▶ EXERCISE BRIEF: Going through the data below, please show each line containing the string "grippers".

◇ ◇ ◇ ◇ ◇

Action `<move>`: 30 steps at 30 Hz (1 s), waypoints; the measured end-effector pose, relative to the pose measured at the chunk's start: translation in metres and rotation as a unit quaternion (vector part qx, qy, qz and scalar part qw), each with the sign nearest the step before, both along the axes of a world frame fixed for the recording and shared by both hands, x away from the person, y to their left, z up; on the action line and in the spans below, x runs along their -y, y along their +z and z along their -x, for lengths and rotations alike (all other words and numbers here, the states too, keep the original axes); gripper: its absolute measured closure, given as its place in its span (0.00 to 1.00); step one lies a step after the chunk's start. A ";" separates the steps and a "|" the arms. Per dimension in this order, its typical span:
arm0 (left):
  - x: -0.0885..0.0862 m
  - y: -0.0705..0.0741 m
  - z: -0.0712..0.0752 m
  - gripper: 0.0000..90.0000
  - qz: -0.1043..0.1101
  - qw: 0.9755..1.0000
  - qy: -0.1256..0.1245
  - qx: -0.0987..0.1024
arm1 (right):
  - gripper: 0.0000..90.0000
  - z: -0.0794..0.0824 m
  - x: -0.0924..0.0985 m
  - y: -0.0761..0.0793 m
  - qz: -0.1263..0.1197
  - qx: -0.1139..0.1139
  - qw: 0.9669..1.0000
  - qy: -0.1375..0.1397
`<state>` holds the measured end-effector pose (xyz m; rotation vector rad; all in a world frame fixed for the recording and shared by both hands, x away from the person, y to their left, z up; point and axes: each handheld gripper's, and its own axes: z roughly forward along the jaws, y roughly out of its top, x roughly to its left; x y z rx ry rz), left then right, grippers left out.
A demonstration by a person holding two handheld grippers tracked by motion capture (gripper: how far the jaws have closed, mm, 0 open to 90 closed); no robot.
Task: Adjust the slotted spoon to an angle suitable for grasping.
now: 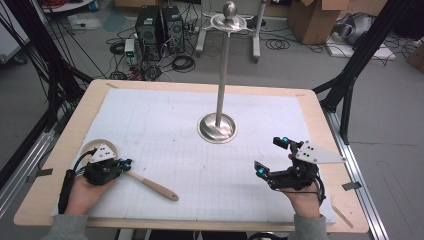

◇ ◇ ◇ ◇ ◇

▶ EXERCISE RESULT:
`<state>` holds the measured end-effector pose (xyz m; rotation vector rad; all in a world frame fixed for the recording and shared by both hands, x away from the person, y to their left, z up; point and axes: each handheld gripper's, and its own axes: z roughly forward along the jaws, y roughly out of its top, x roughly to its left; x y z rx ry rz), left then right, grippers left out.
A demonstration by a person holding two handheld grippers tracked by motion capture (gripper: how far the jaws have closed, mm, 0 open to 90 closed); no robot.

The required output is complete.